I've been irate about all of this for years.
And the "security theater," as security expert Bruce Schneier termed it, is unlikely to prevent you from dying in a fiery crash. Again, if any commenter here wanted to blow up a plane, they could probably succeed.
And again, I'll rip off my top for the mammogram lady or to get in my pal Terry's hot tub, but it's a problem for me when the government demands that I get sexually assaulted as a condition of what's become normal travel in this country. As I've asked before: What alternative does my boyfriend have (he goes to Detroit every few weeks)? Does he hitchhike? Take the bus?
Amy Alkon
at December 8, 2010 2:26 AM
Understood and agreed, Amy.
Since you've been irate about it for years, you're the exception. I hope you see my point that the vast American public has come to the table a little late and only when someone has to see their "dirty bits".

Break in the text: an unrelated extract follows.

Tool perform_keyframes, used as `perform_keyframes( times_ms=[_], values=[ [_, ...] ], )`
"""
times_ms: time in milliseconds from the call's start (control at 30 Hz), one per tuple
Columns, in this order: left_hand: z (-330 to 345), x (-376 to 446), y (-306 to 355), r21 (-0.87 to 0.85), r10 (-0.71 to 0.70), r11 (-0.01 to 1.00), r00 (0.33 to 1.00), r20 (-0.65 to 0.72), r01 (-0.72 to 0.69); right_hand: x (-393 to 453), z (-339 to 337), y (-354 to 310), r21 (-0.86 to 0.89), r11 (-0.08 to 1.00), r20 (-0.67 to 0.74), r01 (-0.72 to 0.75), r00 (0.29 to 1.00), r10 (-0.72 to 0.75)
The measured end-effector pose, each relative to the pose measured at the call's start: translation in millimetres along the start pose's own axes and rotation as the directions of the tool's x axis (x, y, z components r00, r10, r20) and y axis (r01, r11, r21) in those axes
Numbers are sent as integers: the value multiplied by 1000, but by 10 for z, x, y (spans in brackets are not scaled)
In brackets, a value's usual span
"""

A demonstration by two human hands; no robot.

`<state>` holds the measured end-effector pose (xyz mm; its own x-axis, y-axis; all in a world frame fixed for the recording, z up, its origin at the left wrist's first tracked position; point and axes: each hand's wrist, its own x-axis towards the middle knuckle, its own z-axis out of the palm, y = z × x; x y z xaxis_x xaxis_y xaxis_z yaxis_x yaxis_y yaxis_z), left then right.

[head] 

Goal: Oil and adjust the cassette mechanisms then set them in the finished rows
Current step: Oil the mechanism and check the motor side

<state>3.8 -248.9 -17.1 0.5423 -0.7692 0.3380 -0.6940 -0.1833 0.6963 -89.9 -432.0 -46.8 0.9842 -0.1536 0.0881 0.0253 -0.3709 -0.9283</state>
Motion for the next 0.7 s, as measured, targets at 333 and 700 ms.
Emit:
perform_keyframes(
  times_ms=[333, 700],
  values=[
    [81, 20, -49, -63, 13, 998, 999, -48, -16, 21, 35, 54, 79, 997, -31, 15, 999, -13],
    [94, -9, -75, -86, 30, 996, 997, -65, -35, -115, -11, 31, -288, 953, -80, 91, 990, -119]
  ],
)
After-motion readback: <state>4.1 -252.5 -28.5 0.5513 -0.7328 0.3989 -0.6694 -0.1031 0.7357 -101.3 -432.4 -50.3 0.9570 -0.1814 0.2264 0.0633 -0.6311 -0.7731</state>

I know you tend to lean conservative, but maybe the ACLU isn't so bad, yeah? I've been a contributing member for years. Although I don't agree with everything they do, they are the only folks out there who are on the side of the Constitution with just this sort of thing. The bad press they get is mostly overblown, Fox News type of half truths.
whistleDick at December 8, 2010 5:58 AM
I've been objecting to this sort of thing for a while, moreso since the NYPD started reserving the right to check people's bags before we get on the subway. I have never been searched. I still resent the holy hell out of it. It hasn't made us safer at all.

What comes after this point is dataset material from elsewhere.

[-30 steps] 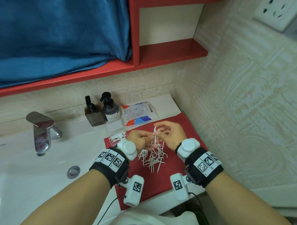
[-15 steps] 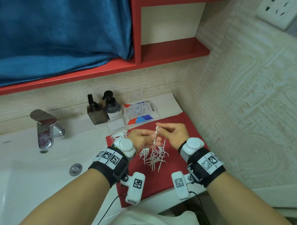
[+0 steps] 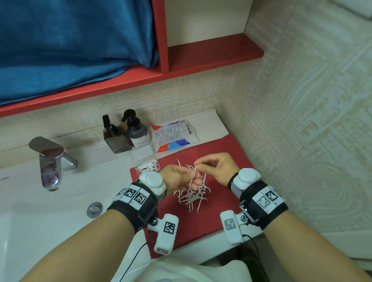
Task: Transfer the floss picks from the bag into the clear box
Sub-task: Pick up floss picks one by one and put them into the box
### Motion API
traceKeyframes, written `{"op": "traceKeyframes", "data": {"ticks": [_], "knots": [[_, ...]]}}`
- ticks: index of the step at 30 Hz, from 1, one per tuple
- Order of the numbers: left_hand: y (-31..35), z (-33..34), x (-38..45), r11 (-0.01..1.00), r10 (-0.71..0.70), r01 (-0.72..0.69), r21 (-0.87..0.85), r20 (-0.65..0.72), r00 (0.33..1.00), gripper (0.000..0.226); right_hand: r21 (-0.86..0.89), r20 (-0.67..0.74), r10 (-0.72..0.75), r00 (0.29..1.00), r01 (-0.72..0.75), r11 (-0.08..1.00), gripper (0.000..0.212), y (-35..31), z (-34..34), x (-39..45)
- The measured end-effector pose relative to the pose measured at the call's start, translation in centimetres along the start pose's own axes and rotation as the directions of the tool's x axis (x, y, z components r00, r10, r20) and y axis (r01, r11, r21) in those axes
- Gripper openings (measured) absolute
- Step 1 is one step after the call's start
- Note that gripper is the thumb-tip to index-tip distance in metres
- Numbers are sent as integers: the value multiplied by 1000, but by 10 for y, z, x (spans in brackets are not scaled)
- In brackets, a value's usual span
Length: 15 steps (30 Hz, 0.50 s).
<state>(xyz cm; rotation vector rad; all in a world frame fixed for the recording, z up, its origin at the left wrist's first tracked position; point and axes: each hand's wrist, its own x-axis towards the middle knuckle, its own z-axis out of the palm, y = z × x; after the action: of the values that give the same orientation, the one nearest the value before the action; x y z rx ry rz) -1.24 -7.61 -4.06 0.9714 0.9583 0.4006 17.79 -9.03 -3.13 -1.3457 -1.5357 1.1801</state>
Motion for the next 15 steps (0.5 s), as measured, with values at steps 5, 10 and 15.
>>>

On the other hand, it has made my husband jumpy. He carries a bulging backpack full of tools, because tools are useful, and bits of electronics he hacked himself that look like they could be bombs but are invariably battery chargers or something similar.
People get used to this sort of thing. I've never had much of a problem with the metal detectors because 1) they are minimally intrusive 2) I grew up with their presence. I want to see an end to the scanners before the next generation sees them as no big.